A WOMAN who has evaded Alzheimer’s disease despite half her relatives getting it could hold the clues to how to prevent it, a study suggests.
The memory-robbing condition plagued her family in Colombia for generations — with some developing it in their 40s.
GettyMRI image of brain showing area of Alzheimer patient.[/caption]
Despite this, the woman has stayed fit and healthy in her late 70s and US researchers now believe they know why.
They found she had two copies of a gene called APOE, known as the Christchurch mutation, which they think could help prevent Alzheimer’s from progressing.

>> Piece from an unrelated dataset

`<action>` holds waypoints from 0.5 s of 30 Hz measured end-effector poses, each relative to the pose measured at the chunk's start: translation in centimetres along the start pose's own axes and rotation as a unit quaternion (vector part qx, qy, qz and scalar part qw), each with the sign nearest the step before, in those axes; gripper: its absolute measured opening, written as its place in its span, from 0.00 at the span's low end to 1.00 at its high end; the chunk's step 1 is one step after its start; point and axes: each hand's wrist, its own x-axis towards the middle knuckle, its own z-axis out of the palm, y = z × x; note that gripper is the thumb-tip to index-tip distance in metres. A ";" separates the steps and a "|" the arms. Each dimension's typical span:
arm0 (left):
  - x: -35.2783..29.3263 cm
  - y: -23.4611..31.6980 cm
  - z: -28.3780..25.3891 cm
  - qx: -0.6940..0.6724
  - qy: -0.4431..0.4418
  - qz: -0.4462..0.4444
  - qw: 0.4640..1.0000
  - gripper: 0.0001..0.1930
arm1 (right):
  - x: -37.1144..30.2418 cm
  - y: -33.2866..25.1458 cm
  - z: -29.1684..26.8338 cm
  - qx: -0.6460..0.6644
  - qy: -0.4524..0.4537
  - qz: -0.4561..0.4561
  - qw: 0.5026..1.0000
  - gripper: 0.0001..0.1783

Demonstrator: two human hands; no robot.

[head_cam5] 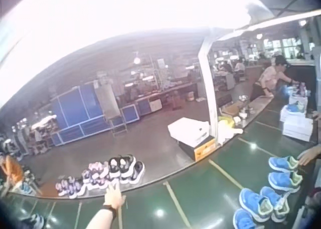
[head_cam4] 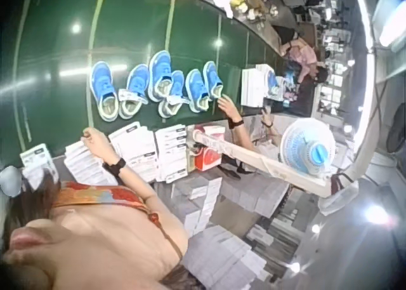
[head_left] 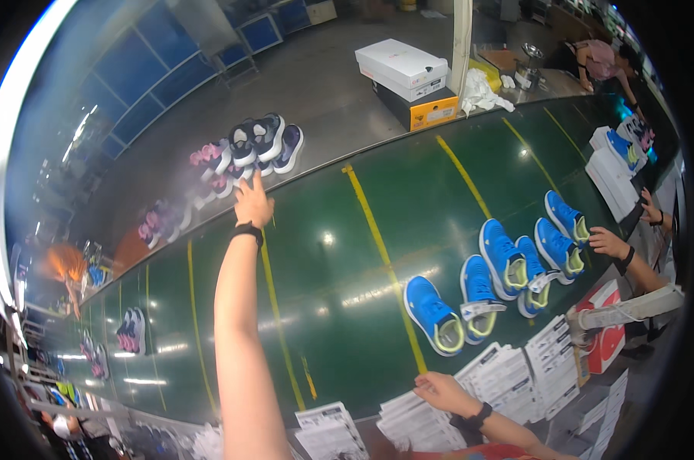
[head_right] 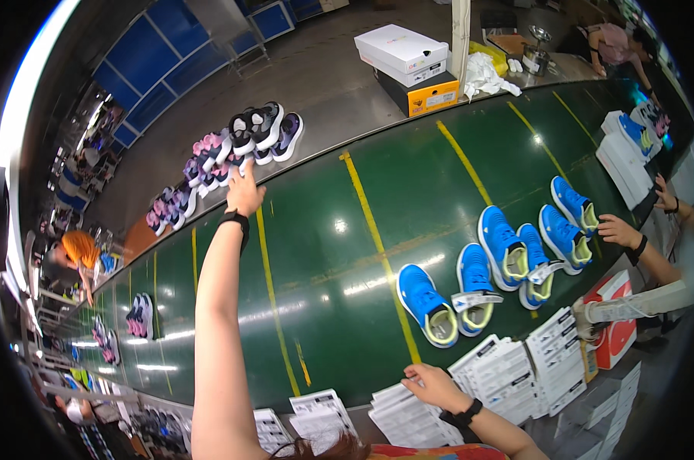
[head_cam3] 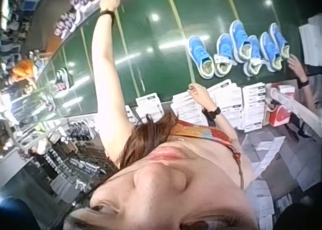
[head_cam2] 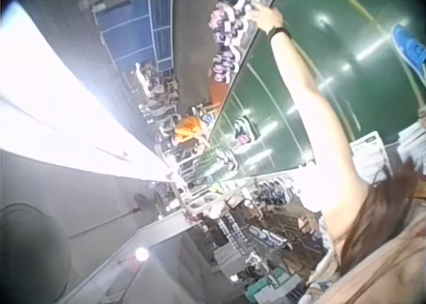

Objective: Checking the size and quality of manufactured shoes and matching them with labels.

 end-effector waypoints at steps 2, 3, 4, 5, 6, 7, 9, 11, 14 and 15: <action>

Dr David Holtzman, of Washington University in St Louis, said: “Any protective factor is very interesting, because it gives us new clues to how the disease works.
“As people get older, many begin to develop some amyloid accumulation in their brains. Initially, they remain cognitively normal.
“However, after many years the amyloid deposition begins to lead to the accumulation of the tau protein. When this happens, cognitive impairment soon ensues.
“If we can find a way to mimic the effects of the APOE Christchurch mutation, we may be able to stop people who already are on the path to Alzheimer’s dementia from continuing down that path.”
Around 944,000 Brits are currently living with dementia and experts predict the numbers will exceed one million by the end of the decade.
Alzheimer’s disease is the most common form of the condition, and is thought to be caused by build-ups of proteins in the brain, including tau and amyloid.
There is currently no cure for the disease, although three promising drugs to slow down its progress are currently in trials.
The study, published in Cell, looked at families who have a mutation in a gene called presenilin-1, which causes a larger buildup of amyloid in people’s 20s.
This normally causes cognitive decline as early as middle age, but the researchers identified an exception in the woman.
She had more amyloid in her brain in her 70s than her relatives did in their 40s but did not show the saim signs of brain injury and cognitive impairment.
Dr Holtzman said: “One of the biggest unanswered questions in the Alzheimer’s field is why amyloid accumulation leads to tau pathology.
“This woman was very, very unusual in that she had amyloid pathology but not much tau pathology and only very mild cognitive symptoms that came on late.
“This suggested to us that she might hold clues to this link between amyloid and tau.”
Researchers looked at mice with high amounts of amyloid and genetically modified them to carry the same Christchurch mutation she had.
After injecting tau into their brains, the team found the mice did not see the same spread of the protein that normally occurs in brains with high amounts of amyloid.
This meant they were less likely to suffer brain degeneration and cognitive problems.
Dr Holtzman said: “If we can mimic the effect that the mutation is having, we may be able to render amyloid accumulation harmless, or at least much less harmful, and protect people from developing cognitive impairments.”